Weak consumer spending and a host of negative economic factors could mean East Valley cities will be short hundreds of million dollars for the 2007-2008 fiscal year, officials said.
Phoenix is facing the worst budget deficit in the city’s history, which could be $200 to $250 million — a sizeable chunk of the city’s more than $1 billion general fund, said Budget Director Cathleen Gleason.
“The size of this deficit is really unprecedented in our history,” she said. “It’s going to be very difficult to maintain the level of services and programs that the community has come to expect.”
Every Phoenix city department will likely have funding cut, Gleason said, and parks, neighborhood services and libraries will all have less money to work with when the new budget takes effect in March.
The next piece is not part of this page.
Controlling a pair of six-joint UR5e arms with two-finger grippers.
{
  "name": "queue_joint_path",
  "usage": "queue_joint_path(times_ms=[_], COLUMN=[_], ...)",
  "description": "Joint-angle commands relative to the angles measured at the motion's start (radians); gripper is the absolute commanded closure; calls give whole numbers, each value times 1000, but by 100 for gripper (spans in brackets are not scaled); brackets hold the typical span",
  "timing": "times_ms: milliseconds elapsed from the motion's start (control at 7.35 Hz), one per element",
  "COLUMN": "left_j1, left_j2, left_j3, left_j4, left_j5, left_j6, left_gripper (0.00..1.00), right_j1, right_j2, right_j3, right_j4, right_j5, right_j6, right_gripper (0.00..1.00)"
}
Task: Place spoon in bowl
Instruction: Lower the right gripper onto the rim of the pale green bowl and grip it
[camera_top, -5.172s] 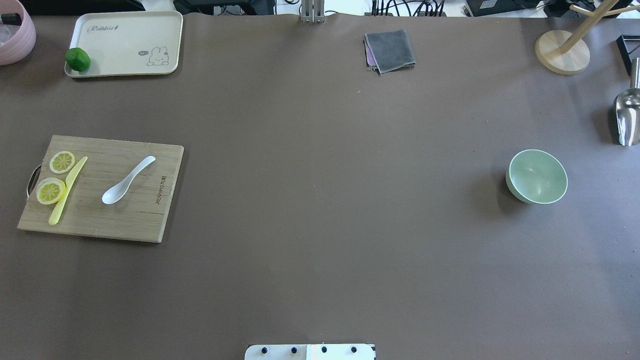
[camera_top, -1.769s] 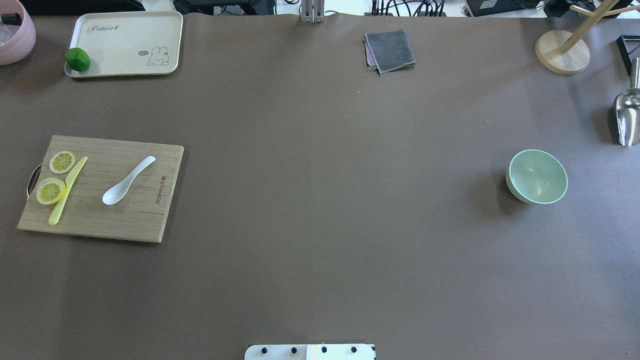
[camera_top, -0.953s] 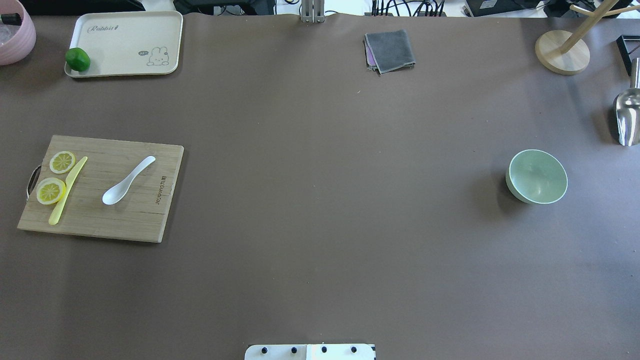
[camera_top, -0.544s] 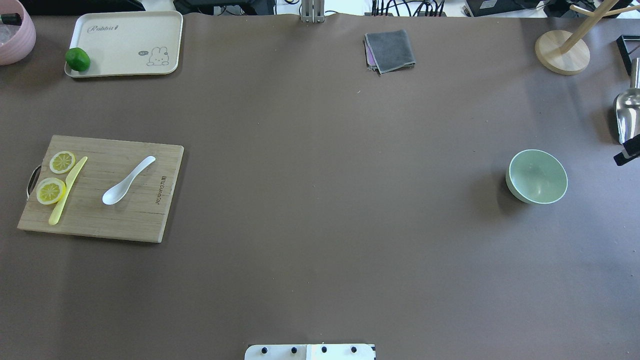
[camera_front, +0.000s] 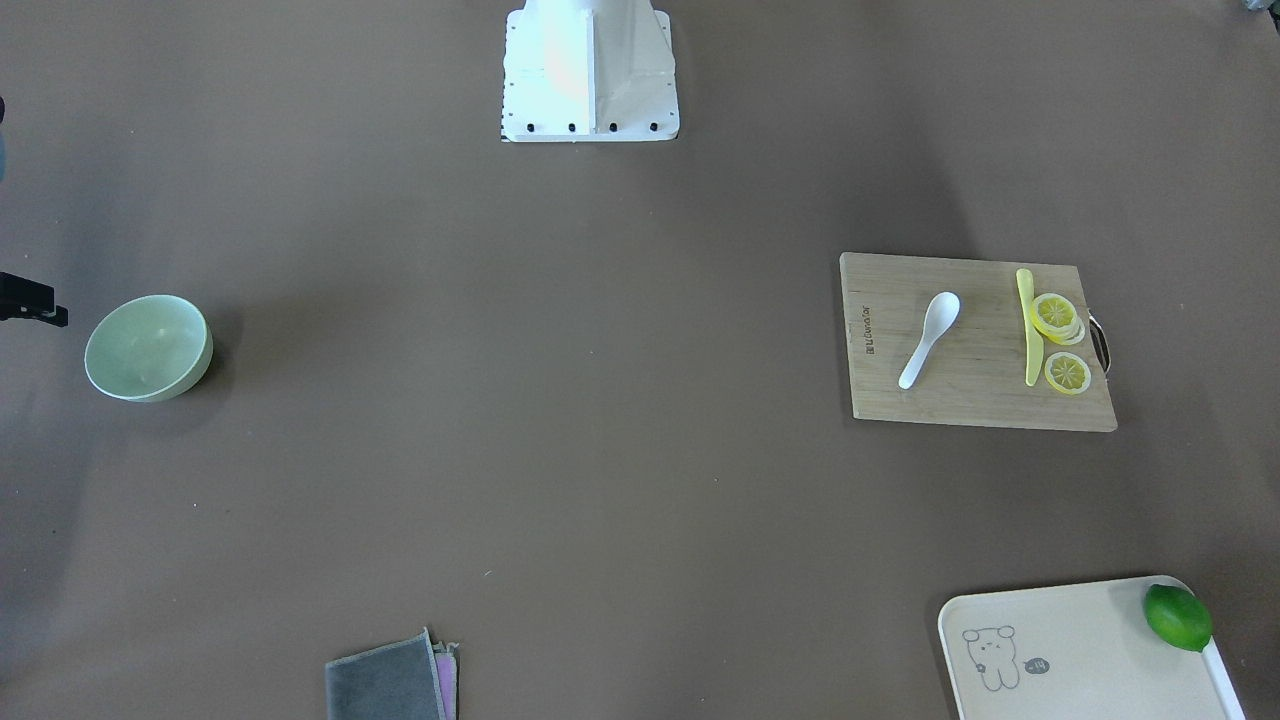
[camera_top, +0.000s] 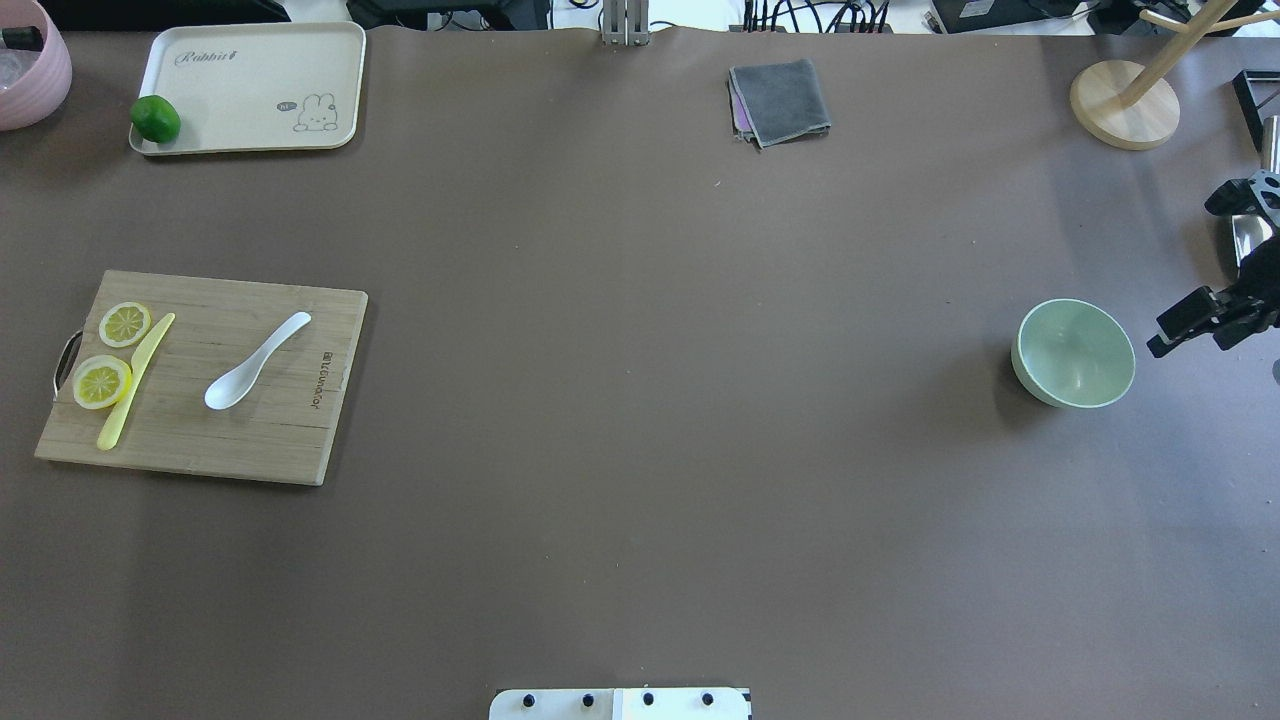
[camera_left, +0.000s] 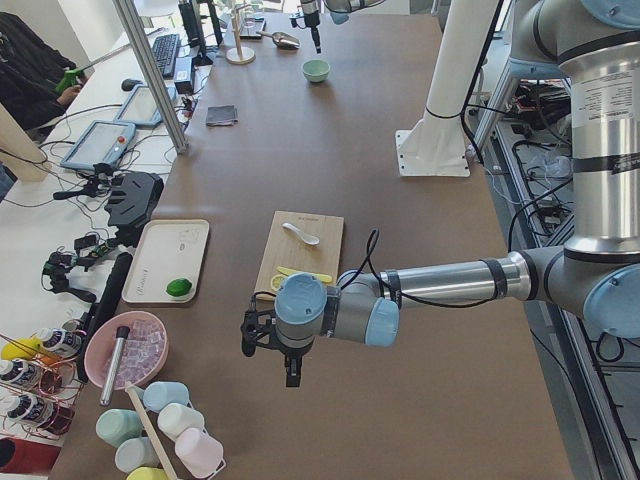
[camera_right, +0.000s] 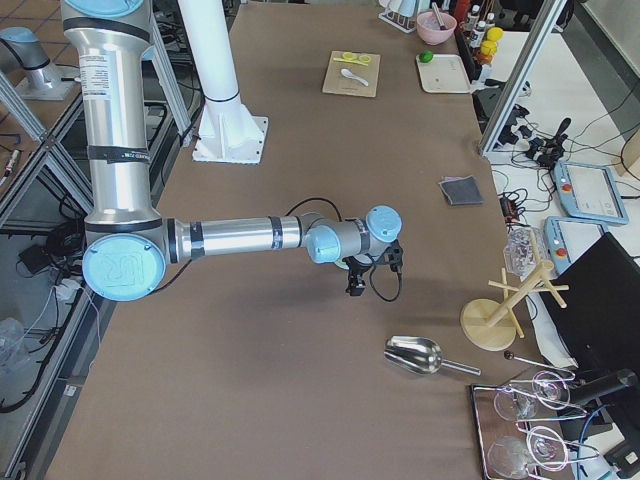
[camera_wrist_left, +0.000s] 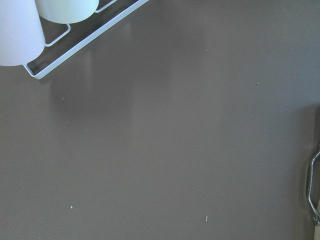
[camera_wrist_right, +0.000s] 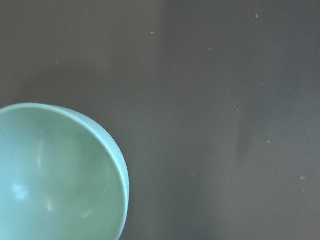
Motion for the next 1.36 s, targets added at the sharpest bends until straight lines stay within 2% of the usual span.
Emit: queue_joint_path(times_ms=[0, 408, 953, 1089, 1225], left_j1=[0, 0, 0, 0, 0], left_j2=[-2, -2, -5, -5, -5], left_j3=[6, 2, 3, 2, 0], left_j4=[0, 0, 0, 2, 2], left_j5=[1, 1, 1, 1, 1], left_j6=[0, 0, 0, 0, -2], left_gripper=[2, 2, 2, 2, 2], right_j1=[-5, -62, -120, -120, -120], right_j2=[35, 45, 60, 71, 71], right_j3=[-8, -71, -88, -97, -91], right_j4=[11, 12, 11, 11, 12], right_j5=[26, 18, 18, 20, 24], right_j6=[80, 79, 80, 83, 129], right_gripper=[0, 0, 0, 6, 61])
But the city is still in the process of determining the cuts, she said.
A decrease in consumer spending is a major part of the projected deficit, because the city budget is very dependent on sales taxes, Gleason said.
Jeff Kulaga, assistant city manager for Tempe, said the city has projected a deficit of between $3 million and $7 million. The city’s total budget for the year is about $370 million to $380 million dollars, he said.
Local sales tax revenues were about 8 percent less than July, August and September of last year — a large part of the budget shortfall, he said.
Phoenix and Tempe’s fiscal years run from July 1 to June 30.
Tempe, like Phoenix, will likely reduce the number of city employees, Kulaga said. About 80 percent of the city’s expenditures go toward employees in the form of wages, salaries and benefits, he said.
The city is currently looking into how to reduce the shortfall, and on Thursday the council and mayor will convene to explore different cost-cutting combinations for city services and other departments, he said.
“Tempe … is feeling the effects like everyone else, nationally and globally,” he said.
Gleason said the drop in sales taxes, which is tied to consumer spending, can be in turn attributed to falling home values.
“People were using their home equity as kind of a credit card, and they were living beyond their means,” she said. “So now that people’s houses aren’t worth more than they paid for … people are having to life with what they bring home. And so it’s really constrained consumer spending.”
When people reduce spending, they often choose to go out to restaurants less — which hurts Phoenix even more financially than other cities, because the city is one of the few Arizona cities that does not tax groceries, she said.
W. P. Carey School of Business Professor Dennis Hoffman said in an e-mail that city budget shortfalls are a nationwide trend.
“Retail sales are taxed almost everywhere and consumers are not spending at anywhere near the rate they have been,” he said.
One major reason why consumers are spending less is because of the credit crunch facing the financial system, he said.
“The crisis led to a massive erosion on consumer confidence that has resulted in a dramatic decline in spending.”
In order to ease the strain on city budgets, municipal governments should broaden the tax base, Hoffman said. Normal transactions and even food should be taxed to widen the revenue stream, he said.
“The current base is far too reliant on the purchase of big ticket items like cars and homes,” he said. “Fixing the tax code will not be easy, but times like these calls for placing more attention on this issue.”